• **Exercise requirements**
The expected output is a copy of every line in the records with the string "none".
════════════════════
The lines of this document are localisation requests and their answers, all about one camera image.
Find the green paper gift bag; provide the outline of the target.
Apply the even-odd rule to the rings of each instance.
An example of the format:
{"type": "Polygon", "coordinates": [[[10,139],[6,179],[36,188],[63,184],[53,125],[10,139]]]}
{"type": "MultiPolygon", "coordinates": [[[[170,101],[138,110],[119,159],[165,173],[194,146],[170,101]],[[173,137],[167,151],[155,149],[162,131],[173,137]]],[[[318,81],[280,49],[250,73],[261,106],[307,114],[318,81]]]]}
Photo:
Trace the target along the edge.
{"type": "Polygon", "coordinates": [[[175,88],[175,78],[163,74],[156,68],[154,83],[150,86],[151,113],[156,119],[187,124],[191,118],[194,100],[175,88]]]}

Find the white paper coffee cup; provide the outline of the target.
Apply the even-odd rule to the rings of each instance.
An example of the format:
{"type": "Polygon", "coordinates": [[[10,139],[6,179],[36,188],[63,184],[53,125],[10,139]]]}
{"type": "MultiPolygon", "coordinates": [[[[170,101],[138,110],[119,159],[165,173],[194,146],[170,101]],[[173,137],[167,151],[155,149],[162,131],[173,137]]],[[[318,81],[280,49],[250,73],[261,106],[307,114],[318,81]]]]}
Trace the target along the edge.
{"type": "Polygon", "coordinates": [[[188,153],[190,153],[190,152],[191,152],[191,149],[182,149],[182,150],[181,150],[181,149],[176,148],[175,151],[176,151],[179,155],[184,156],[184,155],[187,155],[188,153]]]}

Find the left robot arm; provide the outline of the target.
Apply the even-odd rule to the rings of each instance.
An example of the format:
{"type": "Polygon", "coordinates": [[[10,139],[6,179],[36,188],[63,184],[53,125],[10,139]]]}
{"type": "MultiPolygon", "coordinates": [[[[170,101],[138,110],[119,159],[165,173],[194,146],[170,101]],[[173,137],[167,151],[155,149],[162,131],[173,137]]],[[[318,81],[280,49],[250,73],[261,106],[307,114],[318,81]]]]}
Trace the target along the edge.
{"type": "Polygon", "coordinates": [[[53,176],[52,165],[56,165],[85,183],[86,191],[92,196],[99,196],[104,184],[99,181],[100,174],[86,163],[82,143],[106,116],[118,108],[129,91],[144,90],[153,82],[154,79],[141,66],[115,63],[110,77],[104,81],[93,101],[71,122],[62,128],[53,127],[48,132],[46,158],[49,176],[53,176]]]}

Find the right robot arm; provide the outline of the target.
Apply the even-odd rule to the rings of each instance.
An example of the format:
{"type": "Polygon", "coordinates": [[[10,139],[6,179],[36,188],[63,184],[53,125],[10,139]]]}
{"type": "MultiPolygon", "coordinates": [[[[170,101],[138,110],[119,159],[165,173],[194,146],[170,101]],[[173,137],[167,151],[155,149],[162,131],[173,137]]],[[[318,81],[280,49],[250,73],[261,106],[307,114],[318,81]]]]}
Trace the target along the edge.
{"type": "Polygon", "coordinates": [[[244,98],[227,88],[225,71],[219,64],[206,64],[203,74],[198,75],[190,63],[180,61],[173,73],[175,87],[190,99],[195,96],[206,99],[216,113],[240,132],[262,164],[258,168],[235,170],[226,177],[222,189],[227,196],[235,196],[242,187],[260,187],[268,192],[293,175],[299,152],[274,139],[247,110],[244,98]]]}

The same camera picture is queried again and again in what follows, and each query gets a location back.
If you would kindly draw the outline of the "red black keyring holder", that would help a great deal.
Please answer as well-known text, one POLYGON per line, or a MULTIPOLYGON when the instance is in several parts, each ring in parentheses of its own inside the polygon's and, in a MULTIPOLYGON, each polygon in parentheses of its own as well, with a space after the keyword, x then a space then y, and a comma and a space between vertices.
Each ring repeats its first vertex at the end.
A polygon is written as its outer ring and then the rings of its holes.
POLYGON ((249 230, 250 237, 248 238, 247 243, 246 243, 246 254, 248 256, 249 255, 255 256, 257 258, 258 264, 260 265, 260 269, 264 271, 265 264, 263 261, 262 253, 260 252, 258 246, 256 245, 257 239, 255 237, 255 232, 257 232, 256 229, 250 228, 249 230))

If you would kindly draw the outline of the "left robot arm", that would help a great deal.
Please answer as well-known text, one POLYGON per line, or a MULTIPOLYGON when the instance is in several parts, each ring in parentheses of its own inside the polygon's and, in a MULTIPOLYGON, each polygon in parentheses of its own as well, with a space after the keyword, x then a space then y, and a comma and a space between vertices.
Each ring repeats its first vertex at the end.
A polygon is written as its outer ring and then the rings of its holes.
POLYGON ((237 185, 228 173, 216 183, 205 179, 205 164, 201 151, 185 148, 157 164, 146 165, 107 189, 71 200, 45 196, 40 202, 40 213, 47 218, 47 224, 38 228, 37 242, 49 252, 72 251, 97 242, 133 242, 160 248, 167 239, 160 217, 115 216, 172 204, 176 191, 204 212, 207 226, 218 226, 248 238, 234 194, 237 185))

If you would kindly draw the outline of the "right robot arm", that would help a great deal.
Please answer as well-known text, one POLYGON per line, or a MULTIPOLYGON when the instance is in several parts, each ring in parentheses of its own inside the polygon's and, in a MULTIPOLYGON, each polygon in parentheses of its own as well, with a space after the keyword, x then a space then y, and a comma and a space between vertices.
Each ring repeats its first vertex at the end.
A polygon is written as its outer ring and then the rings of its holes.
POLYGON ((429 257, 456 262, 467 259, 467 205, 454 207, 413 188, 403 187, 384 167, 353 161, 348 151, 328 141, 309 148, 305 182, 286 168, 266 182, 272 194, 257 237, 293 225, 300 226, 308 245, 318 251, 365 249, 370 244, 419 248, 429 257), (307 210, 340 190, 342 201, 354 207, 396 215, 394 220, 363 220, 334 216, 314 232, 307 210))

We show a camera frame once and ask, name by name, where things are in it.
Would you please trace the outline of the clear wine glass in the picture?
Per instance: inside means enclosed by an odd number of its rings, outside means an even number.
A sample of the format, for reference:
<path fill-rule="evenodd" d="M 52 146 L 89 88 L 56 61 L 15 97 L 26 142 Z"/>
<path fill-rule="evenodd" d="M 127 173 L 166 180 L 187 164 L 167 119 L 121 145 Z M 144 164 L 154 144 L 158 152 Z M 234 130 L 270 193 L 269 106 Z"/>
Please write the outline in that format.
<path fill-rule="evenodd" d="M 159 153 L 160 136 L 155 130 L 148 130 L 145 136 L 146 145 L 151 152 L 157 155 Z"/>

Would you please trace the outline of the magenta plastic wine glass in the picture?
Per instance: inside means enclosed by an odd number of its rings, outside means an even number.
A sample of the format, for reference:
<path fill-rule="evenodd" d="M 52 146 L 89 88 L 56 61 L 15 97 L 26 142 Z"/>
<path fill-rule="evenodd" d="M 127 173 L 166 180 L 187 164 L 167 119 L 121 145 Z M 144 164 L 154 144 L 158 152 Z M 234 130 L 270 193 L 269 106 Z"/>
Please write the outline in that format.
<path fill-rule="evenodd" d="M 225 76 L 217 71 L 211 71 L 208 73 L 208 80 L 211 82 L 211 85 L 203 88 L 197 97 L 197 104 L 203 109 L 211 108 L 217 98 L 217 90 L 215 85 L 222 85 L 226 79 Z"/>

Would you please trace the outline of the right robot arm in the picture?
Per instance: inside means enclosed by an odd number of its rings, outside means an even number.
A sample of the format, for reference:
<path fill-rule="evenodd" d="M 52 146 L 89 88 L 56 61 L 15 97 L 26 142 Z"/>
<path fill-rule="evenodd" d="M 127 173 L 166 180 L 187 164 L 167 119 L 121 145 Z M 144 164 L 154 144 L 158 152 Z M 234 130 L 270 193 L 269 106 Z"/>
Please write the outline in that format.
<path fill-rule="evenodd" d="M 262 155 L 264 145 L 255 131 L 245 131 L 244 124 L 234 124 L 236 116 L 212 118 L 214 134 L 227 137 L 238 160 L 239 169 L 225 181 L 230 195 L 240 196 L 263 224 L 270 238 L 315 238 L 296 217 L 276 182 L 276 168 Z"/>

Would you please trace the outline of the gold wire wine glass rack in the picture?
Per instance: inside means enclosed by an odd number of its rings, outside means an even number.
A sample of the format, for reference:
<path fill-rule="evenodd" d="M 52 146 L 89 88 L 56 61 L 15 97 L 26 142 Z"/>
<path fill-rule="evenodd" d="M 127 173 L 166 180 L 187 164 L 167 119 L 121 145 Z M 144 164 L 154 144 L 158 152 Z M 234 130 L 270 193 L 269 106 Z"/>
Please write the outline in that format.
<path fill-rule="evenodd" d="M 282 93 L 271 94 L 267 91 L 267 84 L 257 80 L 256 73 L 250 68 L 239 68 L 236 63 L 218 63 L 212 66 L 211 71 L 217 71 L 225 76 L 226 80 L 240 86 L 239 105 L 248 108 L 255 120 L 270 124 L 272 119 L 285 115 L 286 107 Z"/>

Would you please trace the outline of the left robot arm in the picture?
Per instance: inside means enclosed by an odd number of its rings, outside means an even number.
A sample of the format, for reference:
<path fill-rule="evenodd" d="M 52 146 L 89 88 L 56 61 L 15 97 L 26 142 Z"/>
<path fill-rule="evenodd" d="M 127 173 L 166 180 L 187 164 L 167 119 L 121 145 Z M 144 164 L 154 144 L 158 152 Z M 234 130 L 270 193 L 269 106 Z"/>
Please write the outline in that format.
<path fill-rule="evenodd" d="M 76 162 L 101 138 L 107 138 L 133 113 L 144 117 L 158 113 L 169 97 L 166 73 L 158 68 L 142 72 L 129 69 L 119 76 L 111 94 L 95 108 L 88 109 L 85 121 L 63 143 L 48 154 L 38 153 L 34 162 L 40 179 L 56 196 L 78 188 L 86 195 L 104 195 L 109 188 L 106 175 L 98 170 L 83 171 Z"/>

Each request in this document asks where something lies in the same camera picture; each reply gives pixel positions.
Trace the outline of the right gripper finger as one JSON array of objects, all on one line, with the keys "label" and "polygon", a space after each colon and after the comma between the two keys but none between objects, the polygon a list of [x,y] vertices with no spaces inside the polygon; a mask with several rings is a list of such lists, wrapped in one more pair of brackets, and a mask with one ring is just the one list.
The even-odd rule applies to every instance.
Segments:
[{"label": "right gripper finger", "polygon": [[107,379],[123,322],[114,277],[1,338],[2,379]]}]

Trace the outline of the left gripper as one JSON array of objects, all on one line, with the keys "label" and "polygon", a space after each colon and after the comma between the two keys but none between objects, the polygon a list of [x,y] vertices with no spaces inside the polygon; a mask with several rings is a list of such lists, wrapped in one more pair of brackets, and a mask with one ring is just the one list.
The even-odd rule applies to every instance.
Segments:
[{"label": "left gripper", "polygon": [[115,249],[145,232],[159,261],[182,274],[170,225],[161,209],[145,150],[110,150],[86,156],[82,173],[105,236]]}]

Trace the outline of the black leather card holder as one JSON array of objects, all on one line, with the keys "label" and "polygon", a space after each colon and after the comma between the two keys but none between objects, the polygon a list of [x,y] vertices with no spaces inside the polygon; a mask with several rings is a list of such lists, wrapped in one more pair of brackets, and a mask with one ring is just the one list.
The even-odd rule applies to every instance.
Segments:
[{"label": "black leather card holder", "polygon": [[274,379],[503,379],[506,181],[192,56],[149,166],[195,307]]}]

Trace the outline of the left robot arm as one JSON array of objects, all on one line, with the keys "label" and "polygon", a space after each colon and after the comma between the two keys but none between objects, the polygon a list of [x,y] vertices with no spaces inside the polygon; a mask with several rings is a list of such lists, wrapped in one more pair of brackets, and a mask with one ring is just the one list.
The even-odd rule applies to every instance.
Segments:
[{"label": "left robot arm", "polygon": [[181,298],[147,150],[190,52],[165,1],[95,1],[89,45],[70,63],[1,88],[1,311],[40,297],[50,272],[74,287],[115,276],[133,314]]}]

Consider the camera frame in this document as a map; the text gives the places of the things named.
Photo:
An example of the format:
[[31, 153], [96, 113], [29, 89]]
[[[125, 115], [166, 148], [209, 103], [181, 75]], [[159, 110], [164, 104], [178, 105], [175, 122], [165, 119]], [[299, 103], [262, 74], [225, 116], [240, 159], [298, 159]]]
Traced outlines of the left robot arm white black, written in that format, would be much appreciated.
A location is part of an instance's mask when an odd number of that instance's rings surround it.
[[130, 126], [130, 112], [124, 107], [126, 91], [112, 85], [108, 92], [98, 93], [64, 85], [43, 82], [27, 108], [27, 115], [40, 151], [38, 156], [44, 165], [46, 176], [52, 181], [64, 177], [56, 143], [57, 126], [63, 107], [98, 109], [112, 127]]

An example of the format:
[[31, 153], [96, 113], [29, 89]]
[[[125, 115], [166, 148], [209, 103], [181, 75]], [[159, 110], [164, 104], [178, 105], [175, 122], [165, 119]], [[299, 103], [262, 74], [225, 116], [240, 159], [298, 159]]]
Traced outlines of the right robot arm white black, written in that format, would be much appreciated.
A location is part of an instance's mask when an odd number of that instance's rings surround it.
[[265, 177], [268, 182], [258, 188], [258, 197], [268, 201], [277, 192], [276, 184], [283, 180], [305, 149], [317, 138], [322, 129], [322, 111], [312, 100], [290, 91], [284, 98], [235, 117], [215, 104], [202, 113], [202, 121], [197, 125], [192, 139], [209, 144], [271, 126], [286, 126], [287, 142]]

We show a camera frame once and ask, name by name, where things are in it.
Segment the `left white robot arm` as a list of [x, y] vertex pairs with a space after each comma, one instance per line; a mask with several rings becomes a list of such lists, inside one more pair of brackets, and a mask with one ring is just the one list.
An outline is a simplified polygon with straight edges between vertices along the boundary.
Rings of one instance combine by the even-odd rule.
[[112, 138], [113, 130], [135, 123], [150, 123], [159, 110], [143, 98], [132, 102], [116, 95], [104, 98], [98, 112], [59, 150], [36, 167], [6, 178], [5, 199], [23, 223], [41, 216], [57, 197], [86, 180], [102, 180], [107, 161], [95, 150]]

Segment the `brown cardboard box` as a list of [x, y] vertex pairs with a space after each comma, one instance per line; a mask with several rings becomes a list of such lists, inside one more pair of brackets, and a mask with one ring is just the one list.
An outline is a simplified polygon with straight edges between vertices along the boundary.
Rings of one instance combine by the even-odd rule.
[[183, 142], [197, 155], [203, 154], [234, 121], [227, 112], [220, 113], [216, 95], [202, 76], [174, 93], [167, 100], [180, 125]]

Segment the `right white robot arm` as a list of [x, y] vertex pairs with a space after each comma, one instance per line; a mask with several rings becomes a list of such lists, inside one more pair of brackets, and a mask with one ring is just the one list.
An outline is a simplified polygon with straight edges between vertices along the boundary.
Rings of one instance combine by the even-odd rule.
════════════════════
• **Written response**
Trace the outline of the right gripper finger as one JSON array of objects, all on one line, with the keys "label" and "polygon", a space after each colon and after the comma between the two keys but none between objects, the polygon a list of [x,y] vertices with no spaces inside the polygon; a mask with several rings is a list of such lists, wrapped in one more pair of brackets, and a mask with one ring is just the one list.
Trace the outline of the left gripper as one JSON array of objects, all on one line, with the keys "label" and "polygon", a space after each colon and after the comma between the two keys but none between objects, the polygon a list of [x,y] vertices with no spaces inside the polygon; a mask with several rings is a list of such lists, wrapped in one more pair of brackets, and a mask with one ring is just the one list.
Trace the outline of the black leather card holder as one JSON array of objects, all on one line, with the keys "label" and "polygon", a space after each colon and after the comma between the two keys but none between objects, the polygon a list of [x,y] vertices with no spaces inside the polygon; a mask with several rings is a list of such lists, wrapped in one more pair of brackets, and a mask with one ring is just the one list.
Trace the outline of the left robot arm as one JSON array of objects, all on one line, with the keys "label" and "polygon", a space after each colon and after the comma between the two keys but none between objects, the polygon a list of [x,y] vertices with no spaces inside the polygon; a mask with several rings is a list of such lists, wrapped in one more pair of brackets, and a mask with one ring is just the one list.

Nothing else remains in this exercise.